§ **Exercise prompt**
Word for word, return each entry that follows, with every image removed.

- - - -

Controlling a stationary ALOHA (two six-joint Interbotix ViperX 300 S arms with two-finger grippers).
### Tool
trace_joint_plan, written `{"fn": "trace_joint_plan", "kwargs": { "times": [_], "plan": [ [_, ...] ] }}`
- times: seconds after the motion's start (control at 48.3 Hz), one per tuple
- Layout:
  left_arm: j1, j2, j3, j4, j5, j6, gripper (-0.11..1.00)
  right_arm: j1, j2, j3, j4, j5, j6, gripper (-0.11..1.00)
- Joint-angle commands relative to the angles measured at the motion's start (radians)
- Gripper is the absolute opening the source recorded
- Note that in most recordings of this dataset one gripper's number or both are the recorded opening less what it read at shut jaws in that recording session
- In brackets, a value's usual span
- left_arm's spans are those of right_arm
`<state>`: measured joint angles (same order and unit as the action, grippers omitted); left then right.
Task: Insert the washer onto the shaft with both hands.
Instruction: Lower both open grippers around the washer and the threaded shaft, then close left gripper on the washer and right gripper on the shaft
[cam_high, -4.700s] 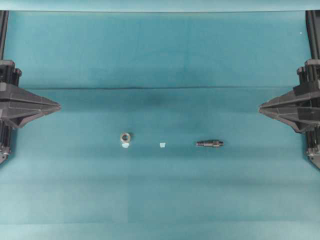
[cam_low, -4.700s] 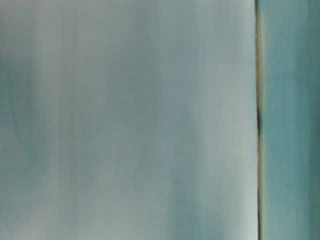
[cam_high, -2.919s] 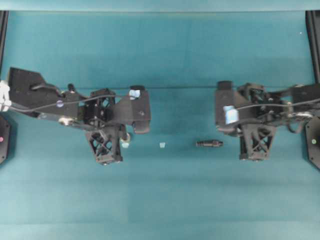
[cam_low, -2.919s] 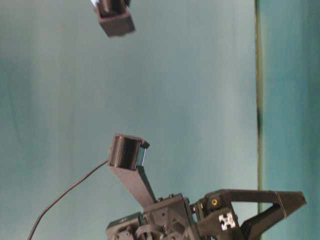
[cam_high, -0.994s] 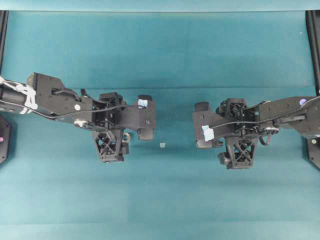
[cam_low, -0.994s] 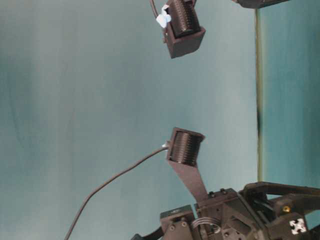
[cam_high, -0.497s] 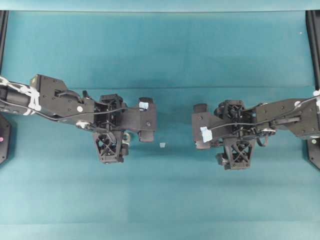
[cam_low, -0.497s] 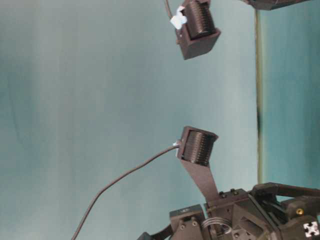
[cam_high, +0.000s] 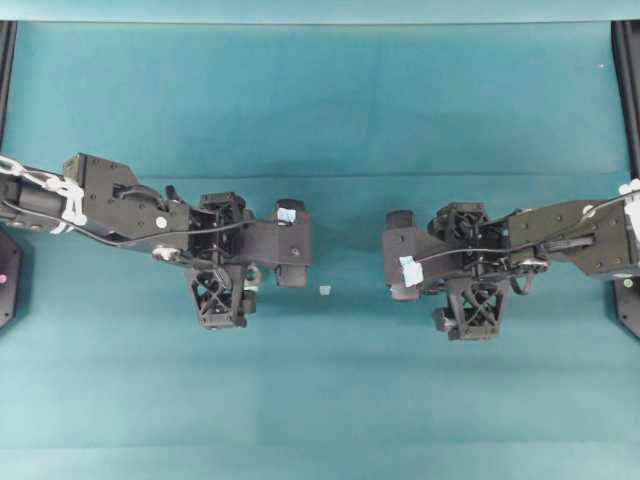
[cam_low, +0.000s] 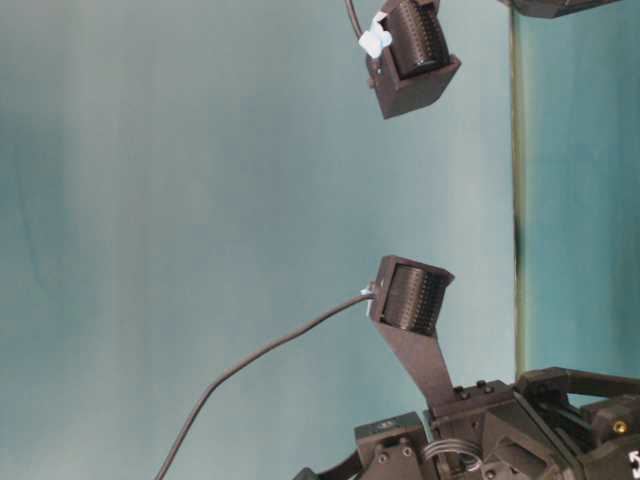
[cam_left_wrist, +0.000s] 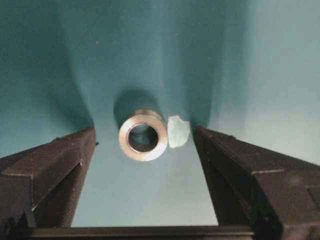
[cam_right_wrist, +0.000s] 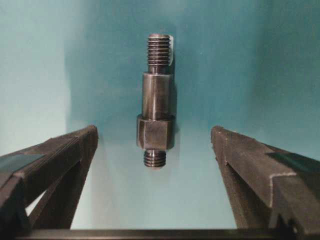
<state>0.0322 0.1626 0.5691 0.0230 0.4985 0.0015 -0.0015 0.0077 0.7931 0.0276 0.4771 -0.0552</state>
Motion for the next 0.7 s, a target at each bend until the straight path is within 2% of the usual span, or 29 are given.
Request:
{"fn": "trace_joint_plan", "kwargs": {
  "times": [0.0, 0.683],
  "plan": [
    [-0.002, -0.006, -0.005, 0.003, -0.009, 0.000, 0.89, -0.005, 0.000, -0.005, -0.002, -0.009, -0.002, 0.90],
    [-0.005, -0.006, -0.002, 0.003, -0.017, -0.002, 0.89, -0.017, 0.017, -0.003, -0.002, -0.037, 0.002, 0.87]
  ]
}}
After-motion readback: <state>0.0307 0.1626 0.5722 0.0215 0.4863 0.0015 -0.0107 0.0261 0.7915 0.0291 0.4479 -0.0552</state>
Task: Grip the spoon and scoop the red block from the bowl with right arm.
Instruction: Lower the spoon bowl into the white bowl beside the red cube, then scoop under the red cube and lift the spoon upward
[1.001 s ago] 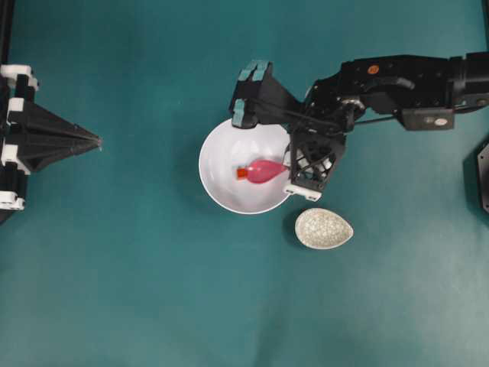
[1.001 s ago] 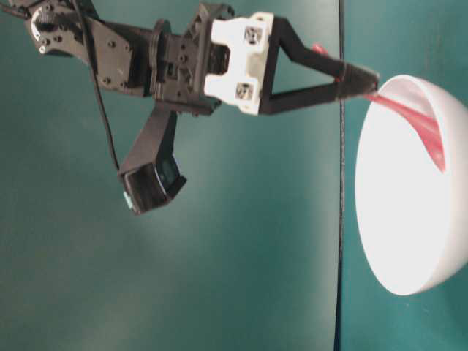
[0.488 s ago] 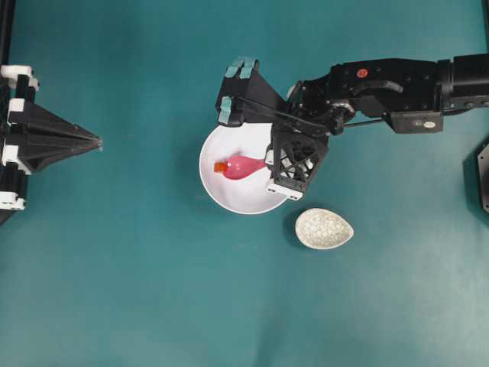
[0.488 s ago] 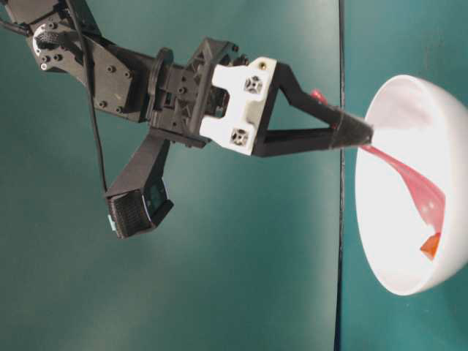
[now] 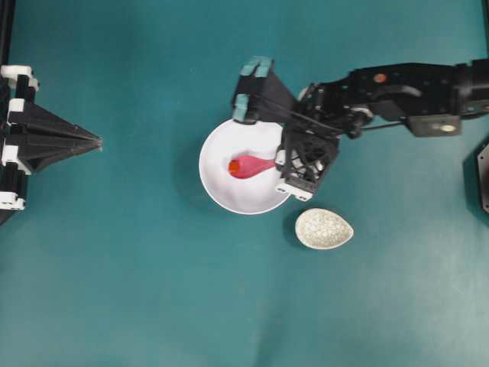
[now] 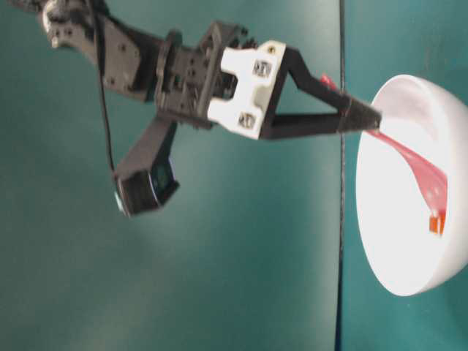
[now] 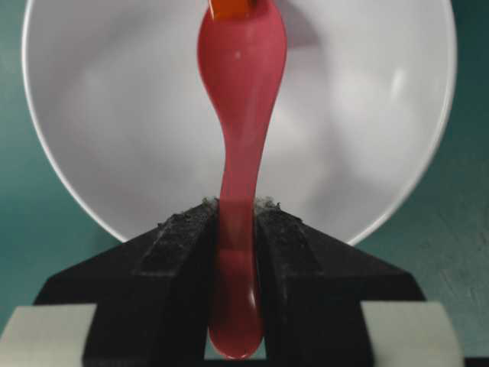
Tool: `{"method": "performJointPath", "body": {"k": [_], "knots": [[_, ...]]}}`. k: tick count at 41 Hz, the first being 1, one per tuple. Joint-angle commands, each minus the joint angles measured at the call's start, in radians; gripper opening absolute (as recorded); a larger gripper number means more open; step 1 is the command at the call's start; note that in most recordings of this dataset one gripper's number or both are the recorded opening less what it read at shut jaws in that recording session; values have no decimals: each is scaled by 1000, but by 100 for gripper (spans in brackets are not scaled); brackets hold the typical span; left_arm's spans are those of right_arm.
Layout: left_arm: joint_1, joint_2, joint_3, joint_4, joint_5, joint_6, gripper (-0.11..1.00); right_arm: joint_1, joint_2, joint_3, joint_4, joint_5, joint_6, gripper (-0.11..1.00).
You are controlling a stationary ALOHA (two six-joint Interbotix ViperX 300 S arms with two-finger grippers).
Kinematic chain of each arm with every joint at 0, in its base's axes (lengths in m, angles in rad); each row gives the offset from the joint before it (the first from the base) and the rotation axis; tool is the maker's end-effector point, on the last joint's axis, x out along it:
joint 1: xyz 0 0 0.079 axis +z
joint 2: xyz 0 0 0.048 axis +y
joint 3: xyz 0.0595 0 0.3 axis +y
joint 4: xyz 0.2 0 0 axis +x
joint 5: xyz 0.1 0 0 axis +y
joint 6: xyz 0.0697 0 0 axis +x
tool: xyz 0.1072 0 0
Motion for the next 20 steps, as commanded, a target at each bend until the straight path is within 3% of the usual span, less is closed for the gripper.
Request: {"method": "performJointPath", "body": {"k": [1, 14, 20], "knots": [[-2, 3, -32, 3, -11, 0, 0, 3, -77, 44, 8, -63, 8, 22], [-2, 3, -32, 3, -11, 0, 0, 15, -276, 295, 9, -377, 25, 22], [-2, 3, -32, 3, -11, -2, 0, 15, -350, 350, 8, -463, 23, 22]]}}
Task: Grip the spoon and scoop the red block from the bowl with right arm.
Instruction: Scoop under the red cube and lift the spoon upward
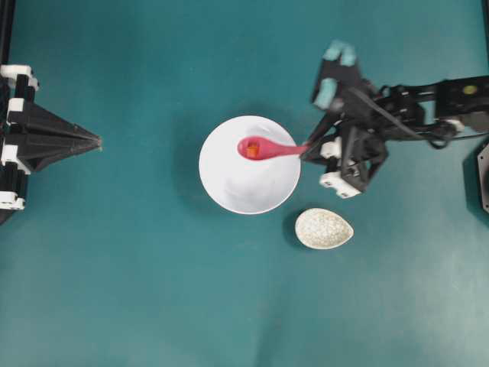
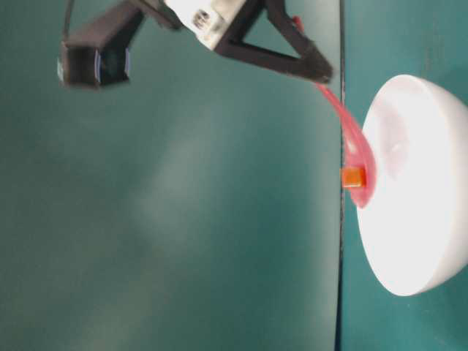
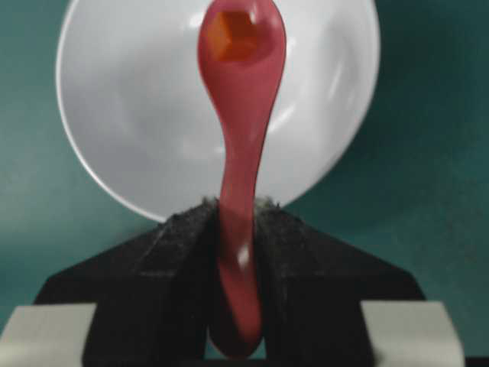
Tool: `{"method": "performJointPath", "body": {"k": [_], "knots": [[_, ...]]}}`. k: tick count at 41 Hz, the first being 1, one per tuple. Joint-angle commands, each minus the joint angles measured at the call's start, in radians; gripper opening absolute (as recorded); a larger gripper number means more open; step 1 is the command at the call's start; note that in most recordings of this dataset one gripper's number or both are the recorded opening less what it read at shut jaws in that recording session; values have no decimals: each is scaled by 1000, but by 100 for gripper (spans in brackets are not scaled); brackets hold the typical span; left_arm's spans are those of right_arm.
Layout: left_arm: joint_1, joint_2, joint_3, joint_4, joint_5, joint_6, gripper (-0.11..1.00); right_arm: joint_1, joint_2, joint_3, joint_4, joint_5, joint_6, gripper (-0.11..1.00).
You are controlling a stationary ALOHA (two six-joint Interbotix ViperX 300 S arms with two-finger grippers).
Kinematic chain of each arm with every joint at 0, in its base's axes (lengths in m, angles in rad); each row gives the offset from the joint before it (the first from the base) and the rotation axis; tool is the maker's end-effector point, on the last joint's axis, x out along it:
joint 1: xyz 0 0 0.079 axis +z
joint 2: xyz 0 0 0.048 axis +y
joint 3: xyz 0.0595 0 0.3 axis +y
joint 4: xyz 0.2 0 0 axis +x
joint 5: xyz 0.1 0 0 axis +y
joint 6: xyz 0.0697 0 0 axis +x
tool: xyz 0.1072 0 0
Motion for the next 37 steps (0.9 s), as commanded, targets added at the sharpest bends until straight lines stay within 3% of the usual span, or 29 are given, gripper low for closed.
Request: {"method": "performJointPath", "body": {"k": [1, 12, 22, 37], "knots": [[-2, 3, -32, 3, -11, -2, 0, 3, -66, 5, -2, -48, -2, 22], [-2, 3, -32, 3, -11, -9, 0, 3, -133, -71, -3, -21, -2, 22], [-2, 3, -32, 3, -5, -11, 0, 3, -133, -176, -25, 104, -3, 22], [-2, 3, -31, 3, 12, -11, 0, 3, -133, -195, -25, 150, -3, 22]]}}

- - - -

§ **Written response**
Controlling a stationary ALOHA (two six-joint Interbotix ViperX 300 S arms with two-finger grippers).
### Tool
trace_joint_plan, written `{"fn": "trace_joint_plan", "kwargs": { "times": [_], "plan": [ [_, ...] ] }}`
- times: seconds after the motion's start (control at 48.3 Hz), one per tuple
- Layout:
  left_arm: j1, j2, j3, j4, j5, j6, gripper (-0.11..1.00)
  right_arm: j1, j2, j3, j4, j5, j6, gripper (-0.11..1.00)
- Joint-angle commands relative to the angles measured at the motion's start (radians)
- Gripper is the absolute opening the source recorded
- Note that in most recordings of this dataset one gripper's number or both are the recorded opening less what it read at shut jaws in that recording session
- In brackets, a value's usual span
- left_arm's spans are those of right_arm
`<state>`: measured joint angles (same order and unit as the action, grippers omitted); left then right.
Task: Insert the washer onto the shaft with both hands.
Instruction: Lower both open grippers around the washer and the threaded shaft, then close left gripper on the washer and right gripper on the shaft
[cam_high, -4.700s] 
[cam_low, -4.700s] 
[cam_high, -2.919s] 
[cam_low, -2.919s] 
[cam_high, -0.994s] 
[cam_low, -0.994s] 
[cam_high, -0.497s] 
[cam_low, -0.497s] 
[cam_high, +0.000s] 
[cam_low, +0.000s] 
[cam_left_wrist, +0.000s] 
[cam_right_wrist, +0.000s] 
<state>0.0322 0.1626 0.5691 0.0230 0.4985 0.0015 -0.0015 0.0077 0.7931 0.0276 0.4771 -0.0552</state>
Motion for the next 0.7 s, a target at each bend until the straight path is within 2% of the usual span, or 29 are given.
Request:
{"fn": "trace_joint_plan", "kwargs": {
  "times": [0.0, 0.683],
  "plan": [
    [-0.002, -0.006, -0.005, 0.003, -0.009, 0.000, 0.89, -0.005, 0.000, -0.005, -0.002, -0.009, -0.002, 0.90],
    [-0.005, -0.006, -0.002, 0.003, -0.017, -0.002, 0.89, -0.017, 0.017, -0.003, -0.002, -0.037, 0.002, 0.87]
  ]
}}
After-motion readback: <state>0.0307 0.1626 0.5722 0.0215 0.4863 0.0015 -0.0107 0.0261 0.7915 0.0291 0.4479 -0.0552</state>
Task: Grip the spoon and scoop the red block from the bowl with right arm.
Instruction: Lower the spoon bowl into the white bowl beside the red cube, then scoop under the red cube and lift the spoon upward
[1.001 s ago] 
[1.001 s ago] 
[0.488 s ago] 
[0.488 s ago] 
[now] 
[now] 
[now] 
Tool: `{"method": "performJointPath", "body": {"k": [_], "knots": [[_, ...]]}}`. k: tick count at 41 Hz, the first being 1, one per tuple. Joint-angle commands, each minus the joint angles measured at the call's start, in radians; gripper opening absolute (as recorded); a larger gripper number means more open; step 1 is the command at the call's start; note that in most recordings of this dataset one gripper's number or both are the recorded opening less what it read at shut jaws in that recording session; values have no decimals: each is scaled by 1000, but by 100 for gripper (spans in brackets are not scaled); brackets hold the typical span; left_arm's spans are those of right_arm.
Layout: left_arm: joint_1, joint_2, joint_3, joint_4, joint_5, joint_6, gripper (-0.11..1.00); right_arm: joint_1, joint_2, joint_3, joint_4, joint_5, joint_6, gripper (-0.11..1.00).
You are controlling a stationary ALOHA (two six-joint Interbotix ViperX 300 S arms with two-finger grippers).
Kinematic chain of each arm with every joint at 0, in its base's axes (lengths in m, angles in rad); each row gives the offset from the joint before it (the first from the base) and the rotation axis; tool is the maker's end-effector point, on the last joint's axis, x out along it:
joint 1: xyz 0 0 0.079 axis +z
joint 2: xyz 0 0 0.048 axis +y
joint 3: xyz 0.0595 0 0.3 axis +y
joint 4: xyz 0.2 0 0 axis +x
joint 5: xyz 0.1 0 0 axis +y
joint 6: xyz 0.0697 0 0 axis +x
tool: xyz 0.1072 0 0
Motion for the next 20 steps, as commanded, a target at each bend until the straight path is within 3% of the usual span, less is closed for the gripper.
Request: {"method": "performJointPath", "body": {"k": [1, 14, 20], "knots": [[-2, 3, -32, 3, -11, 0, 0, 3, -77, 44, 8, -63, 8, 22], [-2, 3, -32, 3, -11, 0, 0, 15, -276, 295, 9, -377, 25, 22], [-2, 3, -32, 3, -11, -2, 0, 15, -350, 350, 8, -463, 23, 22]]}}
Task: Grip the spoon and scoop the red block from the bowl with right arm.
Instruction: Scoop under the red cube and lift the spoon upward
Tool: `{"method": "performJointPath", "body": {"k": [_], "knots": [[_, ...]]}}`. k: tick count at 41 Hz, the first being 1, one per tuple. Joint-angle commands, each minus the joint angles measured at the call's start, in radians; gripper opening absolute (as recorded); a larger gripper number means more open; step 1 is the command at the call's start; note that in most recordings of this dataset one gripper's number or both are the recorded opening less what it read at shut jaws in that recording session; values have no decimals: each is scaled by 1000, but by 100 for gripper (spans in brackets are not scaled); brackets hold the typical span; left_arm's spans are those of right_arm.
Layout: left_arm: joint_1, joint_2, joint_3, joint_4, joint_5, joint_6, gripper (-0.11..1.00); right_arm: joint_1, joint_2, joint_3, joint_4, joint_5, joint_6, gripper (-0.11..1.00).
You are controlling a stationary ALOHA (two six-joint Interbotix ViperX 300 S arms with two-finger grippers).
Kinematic chain of each arm with every joint at 0, in its base's axes (lengths in m, angles in rad); each row gives the offset from the joint before it (the first from the base) and the rotation axis; tool is the maker's end-effector point, on the last joint's axis, x out along it:
joint 1: xyz 0 0 0.079 axis +z
joint 2: xyz 0 0 0.048 axis +y
joint 3: xyz 0.0595 0 0.3 axis +y
joint 4: xyz 0.2 0 0 axis +x
joint 5: xyz 0.1 0 0 axis +y
joint 6: xyz 0.0697 0 0 axis +x
tool: xyz 0.1072 0 0
Motion for the next 37 steps (0.9 s), as commanded, targets added at the sharpest bends until straight lines stay within 3% of the usual span, or 29 are given, gripper low for closed.
Request: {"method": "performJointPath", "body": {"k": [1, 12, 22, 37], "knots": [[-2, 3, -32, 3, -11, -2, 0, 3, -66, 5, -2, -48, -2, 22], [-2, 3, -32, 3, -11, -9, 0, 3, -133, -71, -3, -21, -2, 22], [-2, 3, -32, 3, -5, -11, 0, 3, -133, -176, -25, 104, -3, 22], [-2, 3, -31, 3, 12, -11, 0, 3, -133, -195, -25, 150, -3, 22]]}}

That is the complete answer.